REQUIRED ACTION:
Copy the data as given. No line may be skipped.
** Opening STORED DATA block **
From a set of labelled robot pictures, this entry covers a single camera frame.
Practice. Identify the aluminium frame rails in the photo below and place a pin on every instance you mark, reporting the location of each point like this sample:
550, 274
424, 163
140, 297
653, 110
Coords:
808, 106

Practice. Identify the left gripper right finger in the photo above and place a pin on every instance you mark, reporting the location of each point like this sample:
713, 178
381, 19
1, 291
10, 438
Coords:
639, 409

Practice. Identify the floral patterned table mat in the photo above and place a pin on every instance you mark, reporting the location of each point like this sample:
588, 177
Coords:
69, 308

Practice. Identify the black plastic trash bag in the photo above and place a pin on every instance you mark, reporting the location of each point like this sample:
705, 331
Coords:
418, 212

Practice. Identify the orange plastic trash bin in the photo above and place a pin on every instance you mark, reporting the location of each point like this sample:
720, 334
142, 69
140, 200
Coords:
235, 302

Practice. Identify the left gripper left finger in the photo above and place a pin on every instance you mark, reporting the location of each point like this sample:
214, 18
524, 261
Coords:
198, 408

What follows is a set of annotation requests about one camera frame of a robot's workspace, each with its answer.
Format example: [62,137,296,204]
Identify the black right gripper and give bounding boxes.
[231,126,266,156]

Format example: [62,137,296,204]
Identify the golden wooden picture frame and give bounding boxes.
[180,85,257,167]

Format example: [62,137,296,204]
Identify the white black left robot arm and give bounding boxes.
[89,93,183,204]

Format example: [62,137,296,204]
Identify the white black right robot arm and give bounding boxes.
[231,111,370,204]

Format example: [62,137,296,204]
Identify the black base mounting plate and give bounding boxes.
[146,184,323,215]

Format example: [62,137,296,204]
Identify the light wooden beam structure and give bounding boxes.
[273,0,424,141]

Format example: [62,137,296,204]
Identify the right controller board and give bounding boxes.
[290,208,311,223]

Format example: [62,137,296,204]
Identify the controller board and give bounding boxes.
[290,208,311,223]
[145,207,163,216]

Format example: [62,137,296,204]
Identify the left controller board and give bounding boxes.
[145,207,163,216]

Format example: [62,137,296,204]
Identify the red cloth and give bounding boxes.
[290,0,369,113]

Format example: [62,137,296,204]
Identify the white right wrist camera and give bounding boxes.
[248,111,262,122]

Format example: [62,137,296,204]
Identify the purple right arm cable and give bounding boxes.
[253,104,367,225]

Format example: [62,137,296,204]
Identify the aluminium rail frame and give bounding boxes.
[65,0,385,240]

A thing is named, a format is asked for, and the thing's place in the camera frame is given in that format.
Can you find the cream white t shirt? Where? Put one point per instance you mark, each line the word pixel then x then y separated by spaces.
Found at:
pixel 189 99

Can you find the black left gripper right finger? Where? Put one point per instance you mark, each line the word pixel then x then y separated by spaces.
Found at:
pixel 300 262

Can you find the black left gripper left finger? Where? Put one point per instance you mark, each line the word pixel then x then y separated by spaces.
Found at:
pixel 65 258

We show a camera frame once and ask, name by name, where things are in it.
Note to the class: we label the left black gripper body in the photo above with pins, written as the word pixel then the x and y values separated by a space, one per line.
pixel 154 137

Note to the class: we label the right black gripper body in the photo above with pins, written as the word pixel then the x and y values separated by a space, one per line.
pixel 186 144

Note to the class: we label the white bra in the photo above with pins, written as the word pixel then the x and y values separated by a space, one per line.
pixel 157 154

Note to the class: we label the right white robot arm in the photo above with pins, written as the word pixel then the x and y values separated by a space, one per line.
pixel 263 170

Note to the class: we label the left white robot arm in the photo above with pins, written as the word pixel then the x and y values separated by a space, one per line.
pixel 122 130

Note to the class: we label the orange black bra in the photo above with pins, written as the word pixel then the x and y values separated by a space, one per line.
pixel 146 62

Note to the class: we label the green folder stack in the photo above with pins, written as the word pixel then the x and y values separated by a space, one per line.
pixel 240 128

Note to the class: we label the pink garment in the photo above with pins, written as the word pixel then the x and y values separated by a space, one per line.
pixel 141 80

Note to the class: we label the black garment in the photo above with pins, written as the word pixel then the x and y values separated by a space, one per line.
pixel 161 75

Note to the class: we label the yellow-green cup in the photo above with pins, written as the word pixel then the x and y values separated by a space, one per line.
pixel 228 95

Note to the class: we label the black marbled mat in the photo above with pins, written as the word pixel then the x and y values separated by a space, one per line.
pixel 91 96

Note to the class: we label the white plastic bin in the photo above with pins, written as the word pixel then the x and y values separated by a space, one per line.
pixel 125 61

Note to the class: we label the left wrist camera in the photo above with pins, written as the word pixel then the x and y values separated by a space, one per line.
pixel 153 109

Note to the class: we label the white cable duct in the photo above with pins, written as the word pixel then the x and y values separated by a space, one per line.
** Closing STORED DATA block **
PROBLEM SOLUTION:
From a set of labelled robot pictures, this entry covers a single camera frame.
Practice. Identify the aluminium frame rails in the photo below and place a pin on every instance you mark, reporting the location of each point like this sample:
550, 274
424, 163
140, 297
653, 110
Coords:
808, 106

Practice. Identify the left gripper right finger in the photo above and place a pin on every instance you mark, reporting the location of each point like this sample:
713, 178
381, 19
1, 291
10, 438
Coords:
639, 409

Practice. Identify the floral patterned table mat in the photo above and place a pin on every instance you mark, reporting the location of each point like this sample:
588, 177
Coords:
69, 308

Practice. Identify the black plastic trash bag in the photo above and place a pin on every instance you mark, reporting the location of each point like this sample:
705, 331
Coords:
418, 212

Practice. Identify the orange plastic trash bin in the photo above and place a pin on every instance you mark, reporting the location of each point like this sample:
720, 334
142, 69
140, 200
Coords:
235, 302

Practice. Identify the left gripper left finger in the photo above and place a pin on every instance you mark, reporting the location of each point like this sample:
214, 18
524, 261
Coords:
198, 408

What follows is a set of annotation requests about one camera frame of a robot's workspace, each with its answer.
Format example: [62,137,296,204]
Identify the black right gripper and give bounding boxes.
[231,126,266,156]

Format example: [62,137,296,204]
Identify the golden wooden picture frame and give bounding boxes.
[180,85,257,167]

Format example: [62,137,296,204]
Identify the white black left robot arm and give bounding boxes.
[89,93,183,204]

Format example: [62,137,296,204]
Identify the white black right robot arm and give bounding boxes.
[231,111,370,204]

Format example: [62,137,296,204]
Identify the black base mounting plate and give bounding boxes.
[146,184,323,215]

Format example: [62,137,296,204]
Identify the light wooden beam structure and give bounding boxes.
[273,0,424,141]

Format example: [62,137,296,204]
Identify the right controller board and give bounding boxes.
[290,208,311,223]

Format example: [62,137,296,204]
Identify the controller board and give bounding boxes.
[290,208,311,223]
[145,207,163,216]

Format example: [62,137,296,204]
Identify the left controller board and give bounding boxes.
[145,207,163,216]

Format example: [62,137,296,204]
Identify the red cloth and give bounding boxes.
[290,0,369,113]

Format example: [62,137,296,204]
Identify the white right wrist camera and give bounding boxes.
[248,111,262,122]

Format example: [62,137,296,204]
Identify the purple right arm cable and give bounding boxes.
[253,104,367,225]

Format example: [62,137,296,204]
Identify the aluminium rail frame and give bounding boxes.
[65,0,385,240]

A thing is named, a format is asked for, and the thing's place in the camera frame is given in that format.
Can you find the cream white t shirt? Where? Put one point per instance you mark, each line the word pixel then x then y separated by spaces.
Found at:
pixel 189 99

Can you find the black left gripper right finger? Where? Put one point per instance you mark, each line the word pixel then x then y separated by spaces.
Found at:
pixel 300 262

Can you find the black left gripper left finger? Where? Put one point per instance you mark, each line the word pixel then x then y separated by spaces.
Found at:
pixel 65 258

We show a camera frame once and ask, name by name, where things are in it.
Note to the class: we label the left black gripper body in the photo above with pins, written as the word pixel then the x and y values separated by a space, one per line.
pixel 154 137

Note to the class: we label the right black gripper body in the photo above with pins, written as the word pixel then the x and y values separated by a space, one per line.
pixel 186 144

Note to the class: we label the white bra in the photo above with pins, written as the word pixel then the x and y values separated by a space, one per line.
pixel 157 154

Note to the class: we label the right white robot arm in the photo above with pins, written as the word pixel then the x and y values separated by a space, one per line.
pixel 263 170

Note to the class: we label the left white robot arm in the photo above with pins, written as the word pixel then the x and y values separated by a space, one per line.
pixel 122 130

Note to the class: we label the orange black bra in the photo above with pins, written as the word pixel then the x and y values separated by a space, one per line.
pixel 146 62

Note to the class: we label the green folder stack in the photo above with pins, written as the word pixel then the x and y values separated by a space, one per line.
pixel 240 128

Note to the class: we label the pink garment in the photo above with pins, written as the word pixel then the x and y values separated by a space, one per line.
pixel 141 80

Note to the class: we label the black garment in the photo above with pins, written as the word pixel then the x and y values separated by a space, one per line.
pixel 161 75

Note to the class: we label the yellow-green cup in the photo above with pins, written as the word pixel then the x and y values separated by a space, one per line.
pixel 228 95

Note to the class: we label the black marbled mat in the photo above with pins, written as the word pixel then the x and y values separated by a space, one per line.
pixel 91 96

Note to the class: we label the white plastic bin in the photo above with pins, written as the word pixel then the x and y values separated by a space, one per line.
pixel 125 61

Note to the class: we label the left wrist camera in the photo above with pins, written as the word pixel then the x and y values separated by a space, one per line.
pixel 153 109

Note to the class: we label the white cable duct in the photo above with pins, written as the word pixel then the x and y values separated by a space, one per line.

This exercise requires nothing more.